→ Available data
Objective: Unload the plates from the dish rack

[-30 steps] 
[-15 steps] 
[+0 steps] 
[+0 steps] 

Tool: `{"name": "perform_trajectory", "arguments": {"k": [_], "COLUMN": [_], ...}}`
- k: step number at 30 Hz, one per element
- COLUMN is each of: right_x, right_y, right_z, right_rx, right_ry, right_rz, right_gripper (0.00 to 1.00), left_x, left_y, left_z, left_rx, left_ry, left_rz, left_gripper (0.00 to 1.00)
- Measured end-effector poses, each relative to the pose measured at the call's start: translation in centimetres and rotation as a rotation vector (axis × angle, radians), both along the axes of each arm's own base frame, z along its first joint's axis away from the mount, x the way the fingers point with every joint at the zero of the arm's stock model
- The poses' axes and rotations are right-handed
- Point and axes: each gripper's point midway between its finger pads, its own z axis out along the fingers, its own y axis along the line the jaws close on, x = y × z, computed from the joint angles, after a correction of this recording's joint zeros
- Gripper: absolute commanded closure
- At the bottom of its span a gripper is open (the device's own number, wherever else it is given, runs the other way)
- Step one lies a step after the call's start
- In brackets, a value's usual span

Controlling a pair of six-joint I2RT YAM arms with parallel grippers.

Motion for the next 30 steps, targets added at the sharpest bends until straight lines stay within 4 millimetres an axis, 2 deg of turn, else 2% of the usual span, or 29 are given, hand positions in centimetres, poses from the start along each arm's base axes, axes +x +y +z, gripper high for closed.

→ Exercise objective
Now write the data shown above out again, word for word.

→ Answer for this exercise
Objective: Unload the plates from the dish rack

[-30 steps] 
[-15 steps] 
[+0 steps] 
[+0 steps] 

Tool: `{"name": "perform_trajectory", "arguments": {"k": [_], "COLUMN": [_], ...}}`
- k: step number at 30 Hz, one per element
- COLUMN is each of: right_x, right_y, right_z, right_rx, right_ry, right_rz, right_gripper (0.00 to 1.00), left_x, left_y, left_z, left_rx, left_ry, left_rz, left_gripper (0.00 to 1.00)
- Measured end-effector poses, each relative to the pose measured at the call's start: translation in centimetres and rotation as a rotation vector (axis × angle, radians), both along the axes of each arm's own base frame, z along its first joint's axis away from the mount, x the way the fingers point with every joint at the zero of the arm's stock model
- The poses' axes and rotations are right-handed
- Point and axes: each gripper's point midway between its finger pads, its own z axis out along the fingers, its own y axis along the line the jaws close on, x = y × z, computed from the joint angles, after a correction of this recording's joint zeros
- Gripper: absolute commanded closure
- At the bottom of its span a gripper is open (the device's own number, wherever else it is given, runs the other way)
- Step one lies a step after the call's start
- In brackets, a value's usual span

Controlling a pair of six-joint I2RT YAM arms with parallel grippers.

Motion for the next 30 steps, targets added at the sharpest bends until straight lines stay within 4 millimetres an axis, 2 deg of turn, else 2% of the usual span, or 29 are given, hand positions in centimetres, poses from the start along each arm's base axes, axes +x +y +z, gripper high for closed.

This exercise has been fully answered.